EXERCISE » Examine the entries and show every line in which the word "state" is found.

──────── INPUT RECORDS ────────

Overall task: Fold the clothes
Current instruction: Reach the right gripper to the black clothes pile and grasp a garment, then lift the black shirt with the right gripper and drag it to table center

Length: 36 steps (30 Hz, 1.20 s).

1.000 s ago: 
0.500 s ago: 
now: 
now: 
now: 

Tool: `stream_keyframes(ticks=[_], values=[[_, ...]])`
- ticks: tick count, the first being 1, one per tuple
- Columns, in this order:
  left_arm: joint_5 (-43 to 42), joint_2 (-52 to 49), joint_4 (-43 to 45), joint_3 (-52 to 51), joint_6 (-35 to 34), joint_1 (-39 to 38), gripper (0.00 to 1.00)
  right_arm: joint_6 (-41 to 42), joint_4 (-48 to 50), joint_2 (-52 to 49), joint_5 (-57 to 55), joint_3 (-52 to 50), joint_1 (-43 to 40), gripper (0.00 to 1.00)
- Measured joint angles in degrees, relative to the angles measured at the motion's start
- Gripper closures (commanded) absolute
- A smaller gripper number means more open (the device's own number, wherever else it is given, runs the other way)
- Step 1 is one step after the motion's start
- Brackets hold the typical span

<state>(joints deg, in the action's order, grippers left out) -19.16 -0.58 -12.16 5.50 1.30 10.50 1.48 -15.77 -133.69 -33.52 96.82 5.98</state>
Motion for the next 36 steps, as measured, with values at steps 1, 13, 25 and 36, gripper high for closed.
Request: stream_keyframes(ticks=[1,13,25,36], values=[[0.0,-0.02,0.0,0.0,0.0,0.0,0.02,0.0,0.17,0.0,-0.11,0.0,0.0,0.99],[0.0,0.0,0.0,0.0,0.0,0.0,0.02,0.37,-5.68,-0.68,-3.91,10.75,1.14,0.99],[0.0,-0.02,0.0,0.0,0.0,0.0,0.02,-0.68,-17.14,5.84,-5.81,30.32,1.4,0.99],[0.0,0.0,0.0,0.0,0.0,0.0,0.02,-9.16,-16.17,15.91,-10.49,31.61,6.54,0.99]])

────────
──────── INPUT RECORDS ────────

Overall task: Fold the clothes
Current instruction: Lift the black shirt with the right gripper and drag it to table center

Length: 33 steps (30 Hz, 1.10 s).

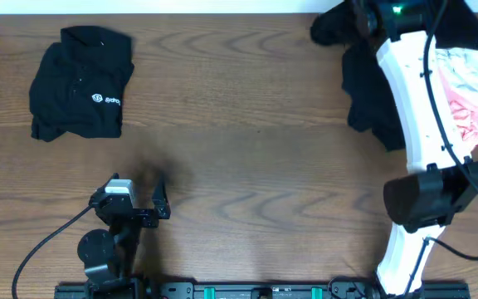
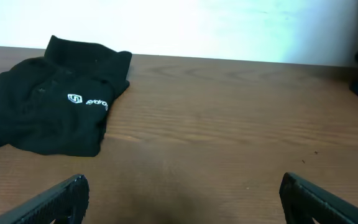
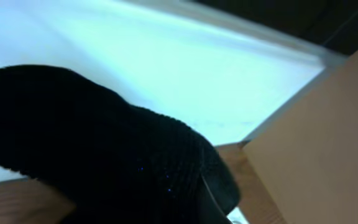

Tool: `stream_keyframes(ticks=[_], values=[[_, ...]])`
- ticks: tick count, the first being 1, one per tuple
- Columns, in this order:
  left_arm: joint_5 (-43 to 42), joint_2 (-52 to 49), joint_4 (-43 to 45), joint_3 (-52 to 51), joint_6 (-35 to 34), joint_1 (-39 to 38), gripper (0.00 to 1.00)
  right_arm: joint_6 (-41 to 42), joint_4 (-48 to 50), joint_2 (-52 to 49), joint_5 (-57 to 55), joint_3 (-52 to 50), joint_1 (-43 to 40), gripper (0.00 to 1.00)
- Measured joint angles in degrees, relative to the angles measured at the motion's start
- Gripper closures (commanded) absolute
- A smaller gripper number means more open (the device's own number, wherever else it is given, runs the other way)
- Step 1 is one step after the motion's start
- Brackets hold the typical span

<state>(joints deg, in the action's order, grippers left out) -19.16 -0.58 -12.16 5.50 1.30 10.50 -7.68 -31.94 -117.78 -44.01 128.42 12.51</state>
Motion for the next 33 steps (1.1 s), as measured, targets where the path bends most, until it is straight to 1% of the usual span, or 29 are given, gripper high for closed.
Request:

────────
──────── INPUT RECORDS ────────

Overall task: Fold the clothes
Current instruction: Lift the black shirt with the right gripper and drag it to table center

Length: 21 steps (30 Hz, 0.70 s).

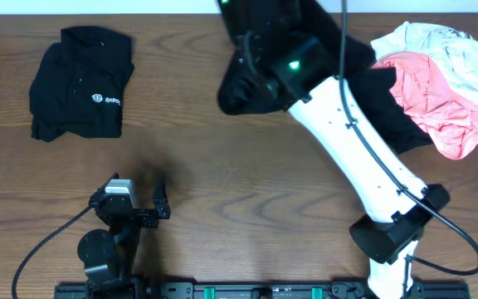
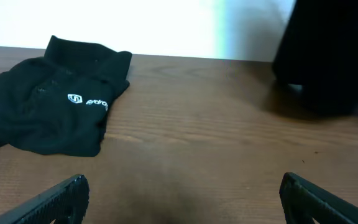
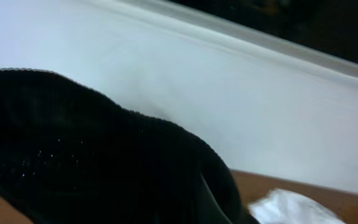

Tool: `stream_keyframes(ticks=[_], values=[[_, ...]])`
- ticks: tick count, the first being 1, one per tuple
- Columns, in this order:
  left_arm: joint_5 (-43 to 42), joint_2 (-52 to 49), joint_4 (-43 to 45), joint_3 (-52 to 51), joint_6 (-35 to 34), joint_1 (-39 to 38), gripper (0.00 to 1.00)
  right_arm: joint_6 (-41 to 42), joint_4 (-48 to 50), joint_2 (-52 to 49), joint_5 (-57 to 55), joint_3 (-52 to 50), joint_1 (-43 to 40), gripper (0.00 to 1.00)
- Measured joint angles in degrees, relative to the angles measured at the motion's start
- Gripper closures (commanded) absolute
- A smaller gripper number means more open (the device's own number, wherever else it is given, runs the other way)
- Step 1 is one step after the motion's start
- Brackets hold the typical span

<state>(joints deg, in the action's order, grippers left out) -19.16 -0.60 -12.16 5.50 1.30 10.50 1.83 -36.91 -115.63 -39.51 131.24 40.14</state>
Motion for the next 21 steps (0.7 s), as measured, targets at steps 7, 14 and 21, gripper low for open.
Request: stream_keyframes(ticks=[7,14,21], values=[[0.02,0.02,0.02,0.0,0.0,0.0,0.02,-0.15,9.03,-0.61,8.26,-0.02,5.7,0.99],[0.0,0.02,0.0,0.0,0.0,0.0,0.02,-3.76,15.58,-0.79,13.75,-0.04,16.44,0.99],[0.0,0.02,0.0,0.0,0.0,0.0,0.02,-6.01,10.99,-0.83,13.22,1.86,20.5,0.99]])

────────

RESULT OF THE EXERCISE »
<state>(joints deg, in the action's order, grippers left out) -19.16 -0.58 -12.16 5.50 1.30 10.50 1.48 -15.77 -133.69 -33.52 96.82 5.98</state>
<state>(joints deg, in the action's order, grippers left out) -19.16 -0.58 -12.16 5.50 1.30 10.50 -7.68 -31.94 -117.78 -44.01 128.42 12.51</state>
<state>(joints deg, in the action's order, grippers left out) -19.16 -0.60 -12.16 5.50 1.30 10.50 1.83 -36.91 -115.63 -39.51 131.24 40.14</state>

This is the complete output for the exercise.